(TASK DETAILS)
Restate word for word only the lines running from the one with "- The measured" to the end of the data, both ends included. Omit any pictures.

(DATA SHOWN)
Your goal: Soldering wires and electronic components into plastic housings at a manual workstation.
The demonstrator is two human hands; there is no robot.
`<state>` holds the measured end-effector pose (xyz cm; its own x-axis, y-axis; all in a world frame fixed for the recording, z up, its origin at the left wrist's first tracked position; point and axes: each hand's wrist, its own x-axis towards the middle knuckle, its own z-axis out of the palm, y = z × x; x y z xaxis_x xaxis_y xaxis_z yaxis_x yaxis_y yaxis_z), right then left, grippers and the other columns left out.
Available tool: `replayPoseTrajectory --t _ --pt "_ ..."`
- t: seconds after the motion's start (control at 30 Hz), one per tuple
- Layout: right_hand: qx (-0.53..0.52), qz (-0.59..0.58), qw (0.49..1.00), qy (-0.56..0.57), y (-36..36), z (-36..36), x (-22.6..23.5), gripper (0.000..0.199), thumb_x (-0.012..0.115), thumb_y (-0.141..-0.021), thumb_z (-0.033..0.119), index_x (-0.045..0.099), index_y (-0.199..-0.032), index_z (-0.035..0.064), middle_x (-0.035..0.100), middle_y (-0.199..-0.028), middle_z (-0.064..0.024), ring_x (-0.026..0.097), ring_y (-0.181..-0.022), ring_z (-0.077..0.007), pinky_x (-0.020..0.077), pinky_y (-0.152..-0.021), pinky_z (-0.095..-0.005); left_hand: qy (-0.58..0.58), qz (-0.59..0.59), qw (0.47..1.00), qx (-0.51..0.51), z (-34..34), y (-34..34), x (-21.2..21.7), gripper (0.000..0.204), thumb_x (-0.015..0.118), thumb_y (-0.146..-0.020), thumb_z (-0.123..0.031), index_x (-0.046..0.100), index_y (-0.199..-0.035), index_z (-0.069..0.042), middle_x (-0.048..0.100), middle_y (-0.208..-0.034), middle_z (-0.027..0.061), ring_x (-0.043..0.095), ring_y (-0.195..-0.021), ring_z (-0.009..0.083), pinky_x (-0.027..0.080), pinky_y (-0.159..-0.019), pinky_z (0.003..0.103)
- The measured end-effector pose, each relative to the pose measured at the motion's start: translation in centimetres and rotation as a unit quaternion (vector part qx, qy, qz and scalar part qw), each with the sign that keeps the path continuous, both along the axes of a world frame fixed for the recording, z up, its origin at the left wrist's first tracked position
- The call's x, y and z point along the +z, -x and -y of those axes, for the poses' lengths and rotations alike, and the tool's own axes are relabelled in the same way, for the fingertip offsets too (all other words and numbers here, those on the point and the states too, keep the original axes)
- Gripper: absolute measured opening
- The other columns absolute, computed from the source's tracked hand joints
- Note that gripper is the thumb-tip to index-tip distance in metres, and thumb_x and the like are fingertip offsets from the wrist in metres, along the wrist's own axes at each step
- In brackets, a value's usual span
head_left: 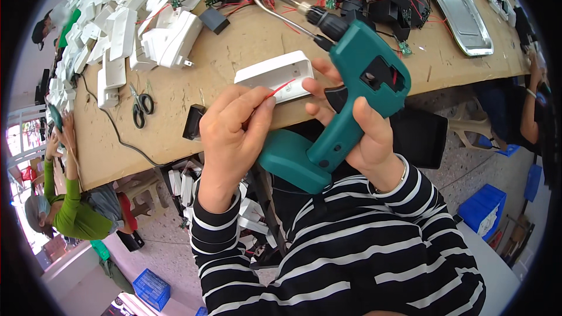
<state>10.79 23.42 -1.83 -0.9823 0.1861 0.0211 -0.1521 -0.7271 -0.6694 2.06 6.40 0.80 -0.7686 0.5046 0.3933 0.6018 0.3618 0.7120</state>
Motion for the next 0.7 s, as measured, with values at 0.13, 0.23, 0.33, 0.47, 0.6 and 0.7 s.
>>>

(OUTPUT OF THE EXERCISE)
- The measured end-effector pose, each relative to the pose measured at the motion's start: translation in centimetres and rotation as a unit quaternion (vector part qx, qy, qz and scalar part qw), each with the sign that keeps the path continuous, both along the axes of a world frame fixed for the recording, z up, its origin at the left wrist's first tracked position
- The call's x, y and z point along the +z, -x and -y of those axes, for the poses' lengths and rotations alike, and the tool's own axes are relabelled in the same way, for the fingertip offsets too (all other words and numbers here, those on the point and the states too, keep the original axes)
- Gripper: absolute measured opening
- The other columns absolute, computed from the source's tracked hand joints
- Note that gripper is the thumb-tip to index-tip distance in metres, and thumb_x and the like are fingertip offsets from the wrist in metres, along the wrist's own axes at each step
- In brackets, a value's usual span
head_left: 
<state>10.79 23.42 -1.83 -0.9823 0.1861 0.0211 -0.1521 -0.7271 -0.6694 2.06 6.40 0.80 -0.7686 0.5046 0.3933 0.6018 0.3618 0.7120</state>
Motion for the next 0.7 s, as measured, with values at 0.13, 0.23, 0.33, 0.47, 0.6 and 0.7 s.
>>>

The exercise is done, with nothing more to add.